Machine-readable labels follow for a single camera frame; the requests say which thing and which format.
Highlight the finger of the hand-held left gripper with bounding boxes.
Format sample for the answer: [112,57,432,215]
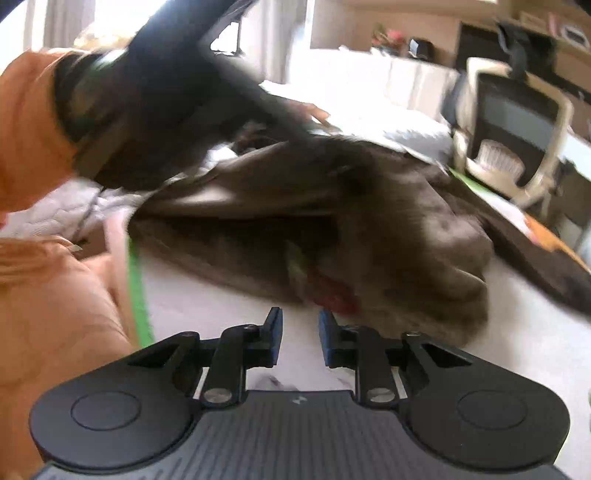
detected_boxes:
[252,78,324,149]

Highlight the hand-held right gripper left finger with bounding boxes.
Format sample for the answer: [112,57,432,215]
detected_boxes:
[126,306,284,409]

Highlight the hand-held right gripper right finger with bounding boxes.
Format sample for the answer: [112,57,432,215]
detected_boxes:
[318,309,468,409]

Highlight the brown garment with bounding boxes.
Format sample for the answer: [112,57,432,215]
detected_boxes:
[128,121,591,344]

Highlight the pink flowers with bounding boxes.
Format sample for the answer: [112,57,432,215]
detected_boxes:
[373,24,408,49]

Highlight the white quilted blanket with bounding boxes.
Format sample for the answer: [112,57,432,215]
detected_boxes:
[0,177,145,246]

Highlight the person's orange clothing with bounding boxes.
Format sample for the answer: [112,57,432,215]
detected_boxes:
[0,234,141,480]

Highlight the white frame office chair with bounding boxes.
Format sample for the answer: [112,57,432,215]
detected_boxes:
[450,56,579,219]
--
* _WORK TASK_
Restate the data above verbatim, skipping every image.

* _OUTPUT_
Machine-readable labels follow for a single camera frame; the requests say which thing and which format.
Highlight the finger of the hand-held left gripper with bounding boxes.
Format sample for the answer: [112,57,432,215]
detected_boxes:
[252,78,324,149]

Highlight the hand-held right gripper left finger with bounding boxes.
Format sample for the answer: [112,57,432,215]
detected_boxes:
[126,306,284,409]

Highlight the hand-held right gripper right finger with bounding boxes.
Format sample for the answer: [112,57,432,215]
detected_boxes:
[318,309,468,409]

Highlight the brown garment with bounding boxes.
Format sample for the answer: [112,57,432,215]
detected_boxes:
[128,121,591,344]

Highlight the pink flowers with bounding boxes.
Format sample for the answer: [112,57,432,215]
detected_boxes:
[373,24,408,49]

Highlight the white quilted blanket with bounding boxes.
Format sample for the answer: [112,57,432,215]
detected_boxes:
[0,177,145,246]

Highlight the person's orange clothing with bounding boxes.
Format sample for the answer: [112,57,432,215]
detected_boxes:
[0,234,141,480]

Highlight the white frame office chair with bounding boxes.
Format sample for the answer: [112,57,432,215]
detected_boxes:
[450,56,579,219]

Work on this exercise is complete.